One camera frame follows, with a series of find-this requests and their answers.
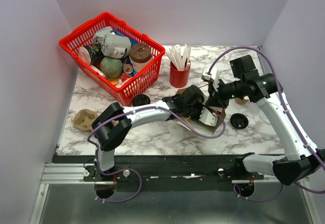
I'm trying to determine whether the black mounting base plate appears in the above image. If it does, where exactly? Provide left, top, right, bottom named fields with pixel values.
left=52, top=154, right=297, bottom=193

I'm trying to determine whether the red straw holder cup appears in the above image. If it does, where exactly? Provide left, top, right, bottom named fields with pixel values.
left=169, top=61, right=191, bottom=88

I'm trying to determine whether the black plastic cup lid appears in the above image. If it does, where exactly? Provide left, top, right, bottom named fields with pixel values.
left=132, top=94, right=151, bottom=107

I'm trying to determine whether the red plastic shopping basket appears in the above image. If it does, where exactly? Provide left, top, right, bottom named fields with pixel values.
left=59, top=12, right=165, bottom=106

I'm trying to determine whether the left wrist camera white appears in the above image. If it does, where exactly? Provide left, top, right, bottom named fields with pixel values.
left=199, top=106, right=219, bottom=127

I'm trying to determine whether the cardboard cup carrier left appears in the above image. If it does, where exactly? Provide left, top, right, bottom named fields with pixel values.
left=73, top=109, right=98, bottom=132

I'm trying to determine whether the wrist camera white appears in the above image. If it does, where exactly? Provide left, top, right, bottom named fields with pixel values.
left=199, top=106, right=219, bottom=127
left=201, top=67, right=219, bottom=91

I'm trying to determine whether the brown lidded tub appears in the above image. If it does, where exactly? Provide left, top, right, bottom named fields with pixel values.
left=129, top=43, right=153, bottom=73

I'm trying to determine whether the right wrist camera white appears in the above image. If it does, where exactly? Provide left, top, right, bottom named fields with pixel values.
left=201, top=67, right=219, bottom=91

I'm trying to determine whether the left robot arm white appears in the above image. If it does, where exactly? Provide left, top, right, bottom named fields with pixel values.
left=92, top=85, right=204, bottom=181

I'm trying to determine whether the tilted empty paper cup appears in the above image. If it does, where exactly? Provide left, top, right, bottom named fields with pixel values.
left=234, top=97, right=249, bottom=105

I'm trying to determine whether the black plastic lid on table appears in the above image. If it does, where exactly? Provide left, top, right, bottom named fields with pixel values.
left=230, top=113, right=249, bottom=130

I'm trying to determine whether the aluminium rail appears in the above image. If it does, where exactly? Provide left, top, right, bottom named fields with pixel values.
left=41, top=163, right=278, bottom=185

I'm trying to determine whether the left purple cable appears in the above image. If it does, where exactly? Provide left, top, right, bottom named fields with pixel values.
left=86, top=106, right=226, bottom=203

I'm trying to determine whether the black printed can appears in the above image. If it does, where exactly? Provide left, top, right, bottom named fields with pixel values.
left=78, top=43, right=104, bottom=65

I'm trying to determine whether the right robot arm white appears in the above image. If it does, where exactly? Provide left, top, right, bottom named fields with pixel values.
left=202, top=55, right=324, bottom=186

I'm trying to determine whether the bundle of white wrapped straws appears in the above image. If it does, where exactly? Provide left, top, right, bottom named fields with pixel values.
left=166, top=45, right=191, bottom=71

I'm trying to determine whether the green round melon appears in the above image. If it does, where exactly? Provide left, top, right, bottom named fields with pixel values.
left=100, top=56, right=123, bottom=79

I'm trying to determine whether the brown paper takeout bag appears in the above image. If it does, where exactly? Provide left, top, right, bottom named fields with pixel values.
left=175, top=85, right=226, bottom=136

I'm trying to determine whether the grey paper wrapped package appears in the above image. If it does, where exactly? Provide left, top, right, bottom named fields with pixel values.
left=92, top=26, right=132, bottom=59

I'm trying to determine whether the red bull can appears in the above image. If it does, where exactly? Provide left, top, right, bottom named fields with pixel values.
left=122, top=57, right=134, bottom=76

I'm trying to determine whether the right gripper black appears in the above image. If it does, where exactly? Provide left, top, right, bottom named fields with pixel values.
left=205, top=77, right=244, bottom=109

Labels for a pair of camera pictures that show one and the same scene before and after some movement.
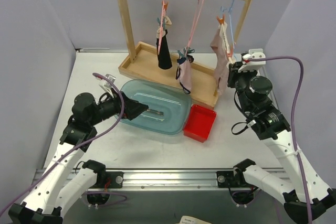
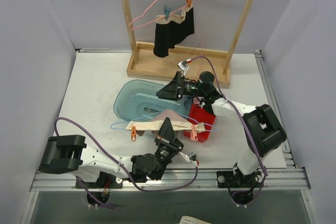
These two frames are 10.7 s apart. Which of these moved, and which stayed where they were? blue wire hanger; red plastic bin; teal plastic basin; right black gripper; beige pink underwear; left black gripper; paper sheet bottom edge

============================================================

**EXERCISE BRIEF**
What is needed is an exact output of the records above, with every picture left out.

**ANSWER AREA**
One camera frame follows, with a series of find-this requests and their answers.
I'm trying to determine whether the black mounting base plate appears in the above image. If it does, where exactly? Provide left, top, right, bottom named fields with pixel values.
left=52, top=154, right=297, bottom=193

I'm trying to determine whether the red straw holder cup appears in the above image. If it does, where exactly? Provide left, top, right, bottom named fields with pixel values.
left=169, top=61, right=191, bottom=88

I'm trying to determine whether the black plastic cup lid appears in the above image. If it does, where exactly? Provide left, top, right, bottom named fields with pixel values.
left=132, top=94, right=151, bottom=107

I'm trying to determine whether the red plastic shopping basket appears in the above image. If it does, where exactly? Provide left, top, right, bottom named fields with pixel values.
left=59, top=12, right=165, bottom=106

I'm trying to determine whether the left wrist camera white appears in the above image. If it does, where exactly? Provide left, top, right, bottom named fields with pixel values.
left=199, top=106, right=219, bottom=127

I'm trying to determine whether the cardboard cup carrier left appears in the above image. If it does, where exactly? Provide left, top, right, bottom named fields with pixel values.
left=73, top=109, right=98, bottom=132

I'm trying to determine whether the wrist camera white appears in the above image. If it does, where exactly? Provide left, top, right, bottom named fields with pixel values.
left=199, top=106, right=219, bottom=127
left=201, top=67, right=219, bottom=91

I'm trying to determine whether the brown lidded tub appears in the above image. If it does, where exactly? Provide left, top, right, bottom named fields with pixel values.
left=129, top=43, right=153, bottom=73

I'm trying to determine whether the right wrist camera white appears in the above image. If it does, where exactly? Provide left, top, right, bottom named fields with pixel values.
left=201, top=67, right=219, bottom=91

I'm trying to determine whether the left robot arm white appears in the above image. If it does, where exactly? Provide left, top, right, bottom named fields with pixel values.
left=92, top=85, right=204, bottom=181

I'm trying to determine whether the tilted empty paper cup appears in the above image. If it does, where exactly? Provide left, top, right, bottom named fields with pixel values.
left=234, top=97, right=249, bottom=105

I'm trying to determine whether the black plastic lid on table appears in the above image. If it does, where exactly? Provide left, top, right, bottom named fields with pixel values.
left=230, top=113, right=249, bottom=130

I'm trying to determine whether the aluminium rail appears in the above image. If it does, where exactly? Provide left, top, right, bottom named fields with pixel values.
left=41, top=163, right=278, bottom=185

I'm trying to determine whether the left purple cable appears in the above image. If it does, where exactly? Provide left, top, right, bottom named fields with pixel values.
left=86, top=106, right=226, bottom=203

I'm trying to determine whether the black printed can appears in the above image. If it does, where exactly? Provide left, top, right, bottom named fields with pixel values.
left=78, top=43, right=104, bottom=65

I'm trying to determine whether the right robot arm white appears in the above image. If it does, where exactly? Provide left, top, right, bottom named fields with pixel values.
left=202, top=55, right=324, bottom=186

I'm trying to determine whether the bundle of white wrapped straws appears in the above image. If it does, where exactly? Provide left, top, right, bottom named fields with pixel values.
left=166, top=45, right=191, bottom=71

I'm trying to determine whether the green round melon appears in the above image. If it does, where exactly? Provide left, top, right, bottom named fields with pixel values.
left=100, top=56, right=123, bottom=79

I'm trying to determine whether the brown paper takeout bag appears in the above image. If it does, where exactly? Provide left, top, right, bottom named fields with pixel values.
left=175, top=85, right=226, bottom=136

I'm trying to determine whether the grey paper wrapped package appears in the above image. If it does, where exactly? Provide left, top, right, bottom named fields with pixel values.
left=92, top=26, right=132, bottom=59

I'm trying to determine whether the red bull can appears in the above image. If it does, where exactly? Provide left, top, right, bottom named fields with pixel values.
left=122, top=57, right=134, bottom=76

I'm trying to determine whether the right gripper black appears in the above image. If it does, where exactly? Provide left, top, right, bottom named fields with pixel values.
left=205, top=77, right=244, bottom=109

Labels for a pair of camera pictures that show one and the same scene before and after some movement.
These two frames are 10.7 s apart. Which of these moved, and which stayed where they were? blue wire hanger; red plastic bin; teal plastic basin; right black gripper; beige pink underwear; left black gripper; paper sheet bottom edge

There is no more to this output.